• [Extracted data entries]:
::::::::

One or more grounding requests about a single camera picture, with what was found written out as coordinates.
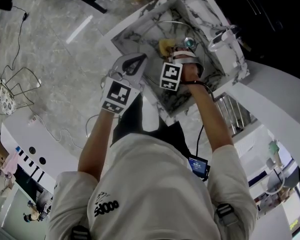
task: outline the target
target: white t-shirt
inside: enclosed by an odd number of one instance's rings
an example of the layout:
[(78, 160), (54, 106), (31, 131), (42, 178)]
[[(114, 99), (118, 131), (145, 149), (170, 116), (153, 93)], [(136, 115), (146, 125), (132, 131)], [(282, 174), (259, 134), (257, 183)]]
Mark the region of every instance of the white t-shirt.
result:
[[(84, 172), (58, 176), (49, 240), (68, 239), (79, 223), (94, 240), (249, 238), (257, 207), (233, 146), (214, 151), (207, 187), (188, 160), (159, 139), (129, 134), (111, 151), (113, 166), (99, 183)], [(229, 227), (215, 215), (215, 207), (224, 203), (239, 219)]]

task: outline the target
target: person's right hand
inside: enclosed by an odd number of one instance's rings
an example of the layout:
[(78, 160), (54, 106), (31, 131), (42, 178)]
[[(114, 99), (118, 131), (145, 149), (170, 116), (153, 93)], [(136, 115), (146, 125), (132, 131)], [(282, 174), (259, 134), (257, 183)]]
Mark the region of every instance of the person's right hand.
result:
[[(186, 48), (177, 48), (178, 51), (187, 51)], [(188, 55), (177, 55), (175, 56), (176, 59), (182, 59), (182, 58), (188, 58), (190, 56)], [(182, 73), (181, 73), (181, 81), (182, 82), (188, 82), (188, 81), (199, 81), (200, 78), (198, 76), (198, 67), (195, 63), (186, 63), (182, 67)]]

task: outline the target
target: electronic device on waist
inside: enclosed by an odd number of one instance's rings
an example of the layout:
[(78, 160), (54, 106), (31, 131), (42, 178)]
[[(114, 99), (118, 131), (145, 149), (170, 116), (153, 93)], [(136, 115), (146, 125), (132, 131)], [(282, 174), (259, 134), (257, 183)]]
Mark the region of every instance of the electronic device on waist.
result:
[(205, 182), (208, 179), (208, 174), (210, 171), (208, 160), (198, 156), (190, 155), (188, 161), (192, 172)]

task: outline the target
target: marble countertop
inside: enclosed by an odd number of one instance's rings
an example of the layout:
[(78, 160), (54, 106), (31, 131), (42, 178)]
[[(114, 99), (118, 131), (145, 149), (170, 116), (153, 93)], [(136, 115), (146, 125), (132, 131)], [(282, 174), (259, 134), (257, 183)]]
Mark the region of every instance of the marble countertop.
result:
[[(192, 27), (192, 33), (180, 24), (160, 23), (162, 21), (184, 22)], [(143, 36), (152, 25), (155, 27)], [(186, 87), (179, 88), (173, 99), (171, 94), (158, 87), (163, 64), (158, 52), (159, 39), (193, 36), (197, 41), (195, 53), (205, 68), (201, 79), (217, 97), (249, 75), (237, 41), (217, 52), (207, 50), (213, 38), (211, 30), (228, 25), (214, 0), (153, 0), (110, 30), (100, 44), (105, 45), (116, 59), (138, 51), (147, 54), (149, 63), (140, 83), (141, 91), (166, 124), (171, 125), (187, 115), (195, 102)]]

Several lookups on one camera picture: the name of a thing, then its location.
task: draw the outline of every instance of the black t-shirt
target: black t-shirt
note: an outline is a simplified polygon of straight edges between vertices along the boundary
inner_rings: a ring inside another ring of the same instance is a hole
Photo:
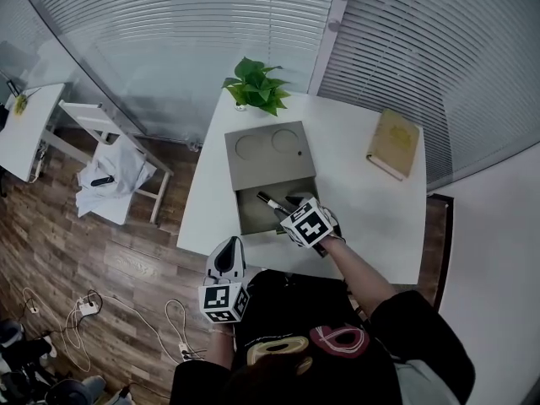
[[[235,371],[276,350],[310,356],[309,369],[299,377],[301,397],[308,401],[358,402],[359,395],[363,404],[400,404],[394,362],[412,359],[423,360],[460,403],[471,393],[474,368],[463,346],[414,291],[383,302],[370,323],[354,312],[339,281],[266,271],[248,291],[246,313],[235,325],[233,370],[204,361],[179,364],[172,405],[219,401]]]

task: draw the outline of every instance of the open box
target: open box
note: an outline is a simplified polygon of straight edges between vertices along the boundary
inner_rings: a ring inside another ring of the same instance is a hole
[[[257,198],[262,191],[294,211],[285,197],[309,192],[317,199],[316,171],[301,121],[225,134],[230,180],[242,235],[275,230],[278,217]]]

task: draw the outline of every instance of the book
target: book
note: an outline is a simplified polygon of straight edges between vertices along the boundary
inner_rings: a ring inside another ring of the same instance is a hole
[[[393,110],[383,110],[367,160],[402,181],[411,173],[419,136],[414,123]]]

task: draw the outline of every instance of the black and white marker cube
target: black and white marker cube
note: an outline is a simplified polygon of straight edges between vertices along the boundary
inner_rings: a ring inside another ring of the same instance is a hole
[[[293,241],[305,247],[312,247],[333,231],[321,205],[314,197],[284,219],[281,226]]]
[[[250,297],[241,283],[199,287],[199,309],[212,323],[238,322]]]

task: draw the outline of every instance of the white table
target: white table
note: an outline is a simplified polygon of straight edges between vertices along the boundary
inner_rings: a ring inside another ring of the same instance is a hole
[[[23,181],[29,181],[41,140],[76,159],[91,158],[46,130],[51,114],[64,90],[64,84],[27,89],[28,104],[20,116],[15,115],[13,95],[6,106],[11,110],[5,128],[0,132],[0,166]]]
[[[379,113],[307,94],[283,101],[279,117],[248,107],[239,112],[229,92],[219,99],[181,222],[178,247],[209,255],[222,240],[240,236],[224,134],[302,121],[323,205],[338,217],[348,244],[394,284],[415,284],[424,246],[426,173],[424,135],[411,175],[398,181],[371,164],[366,151]],[[275,232],[241,236],[246,262],[292,273],[341,278],[329,259]]]

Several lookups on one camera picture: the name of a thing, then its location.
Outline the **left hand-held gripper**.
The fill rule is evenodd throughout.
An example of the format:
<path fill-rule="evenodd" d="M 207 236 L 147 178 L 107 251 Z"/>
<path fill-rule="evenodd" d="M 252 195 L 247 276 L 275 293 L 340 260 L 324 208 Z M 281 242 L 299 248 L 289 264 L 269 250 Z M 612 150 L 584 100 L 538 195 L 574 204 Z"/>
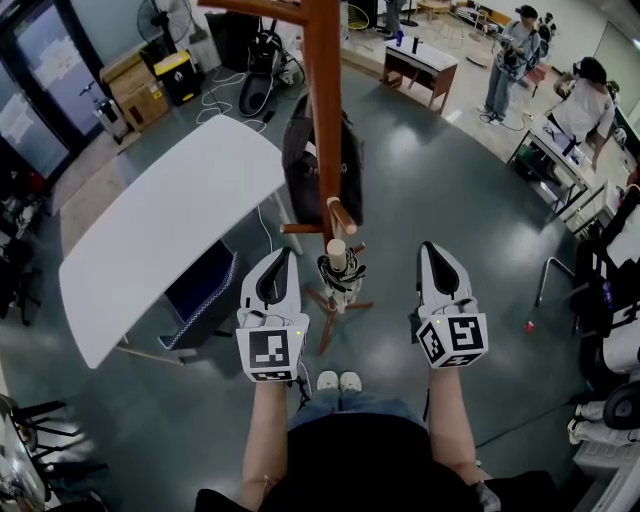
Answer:
<path fill-rule="evenodd" d="M 299 295 L 298 259 L 291 249 L 269 253 L 244 277 L 236 341 L 251 381 L 298 377 L 310 325 Z"/>

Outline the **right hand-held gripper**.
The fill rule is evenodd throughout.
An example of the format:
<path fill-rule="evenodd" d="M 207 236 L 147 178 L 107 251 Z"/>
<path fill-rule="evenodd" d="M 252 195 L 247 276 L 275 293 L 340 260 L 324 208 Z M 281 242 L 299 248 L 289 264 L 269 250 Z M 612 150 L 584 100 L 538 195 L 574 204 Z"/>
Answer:
<path fill-rule="evenodd" d="M 443 247 L 423 242 L 417 257 L 416 336 L 432 369 L 472 364 L 488 352 L 486 315 L 472 296 L 465 267 Z M 428 304 L 450 302 L 433 309 Z"/>

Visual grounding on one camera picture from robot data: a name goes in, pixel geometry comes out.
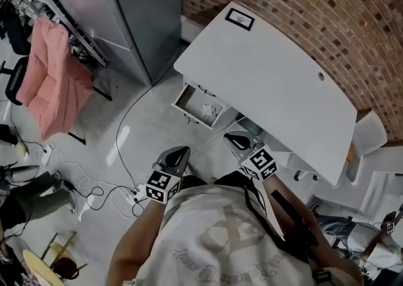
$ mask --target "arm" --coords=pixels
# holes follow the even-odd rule
[[[150,256],[164,215],[165,205],[150,201],[140,217],[122,237],[113,253],[106,286],[122,286],[137,276]]]
[[[349,260],[340,257],[332,249],[331,245],[324,237],[316,221],[315,215],[308,209],[308,207],[302,203],[302,201],[294,193],[292,193],[291,190],[282,181],[280,181],[276,175],[273,175],[270,179],[266,180],[263,185],[275,213],[276,219],[283,232],[286,234],[292,234],[295,230],[295,224],[288,214],[271,196],[271,193],[275,190],[278,190],[283,197],[298,211],[298,213],[304,218],[305,224],[310,227],[312,234],[316,237],[319,245],[317,247],[313,247],[311,250],[314,254],[314,261],[318,267],[338,268],[352,276],[361,285],[363,283],[363,277],[358,267]]]
[[[386,233],[379,232],[369,243],[369,245],[363,251],[363,255],[361,259],[368,260],[369,256],[372,254],[372,251],[375,249],[378,243],[380,243],[383,237],[386,236]]]

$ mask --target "white t-shirt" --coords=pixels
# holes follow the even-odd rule
[[[371,224],[357,223],[348,236],[348,248],[354,252],[364,252],[365,248],[379,232],[380,230]],[[393,240],[392,236],[385,236],[382,242],[375,246],[366,262],[379,268],[388,268],[401,263],[400,256],[400,246]]]
[[[264,217],[254,195],[249,195]],[[331,285],[357,285],[341,270],[328,268],[324,273]],[[310,266],[278,249],[267,235],[247,208],[244,191],[217,185],[183,190],[168,203],[161,231],[135,284],[316,285]]]

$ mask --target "green pants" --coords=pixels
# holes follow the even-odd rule
[[[45,172],[29,184],[12,189],[11,195],[20,204],[27,221],[45,217],[70,202],[70,194],[66,190],[40,196],[55,184],[55,178]]]

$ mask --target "electrical cable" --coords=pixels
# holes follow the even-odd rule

::::::::

• [What is needed]: From the first line of the entries above down to the line holding "target: electronic device on waist", quote each line exactly and nothing else, skipping pictures.

• [Final answer]:
One or more grounding requests about a single camera picture, with what was found written out as coordinates.
task: outline the target
target: white t-shirt
inside: enclosed by an odd number of one instance's rings
an example of the layout:
[(78, 160), (54, 106), (31, 131), (42, 178)]
[[(114, 99), (118, 131), (145, 149), (170, 116), (153, 93)], [(136, 115), (146, 125), (132, 131)], [(282, 174), (259, 134), (257, 183)]]
Mark the region of every instance of the white t-shirt.
result:
[[(84, 172), (58, 176), (49, 240), (68, 239), (79, 223), (94, 240), (249, 238), (257, 207), (233, 146), (214, 151), (207, 187), (188, 160), (159, 139), (129, 134), (111, 151), (113, 166), (99, 183)], [(229, 227), (215, 215), (215, 207), (224, 203), (239, 219)]]

task: outline the target
target: person's right hand
inside: enclosed by an odd number of one instance's rings
an example of the layout:
[(78, 160), (54, 106), (31, 131), (42, 178)]
[[(114, 99), (118, 131), (145, 149), (170, 116), (153, 93)], [(136, 115), (146, 125), (132, 131)], [(282, 174), (259, 134), (257, 183)]]
Mark the region of every instance of the person's right hand.
result:
[[(186, 48), (177, 48), (178, 51), (187, 51)], [(188, 55), (177, 55), (175, 56), (176, 59), (182, 59), (182, 58), (188, 58), (190, 56)], [(182, 73), (181, 73), (181, 81), (182, 82), (188, 82), (188, 81), (199, 81), (200, 78), (198, 76), (198, 67), (195, 63), (186, 63), (182, 67)]]

task: outline the target
target: electronic device on waist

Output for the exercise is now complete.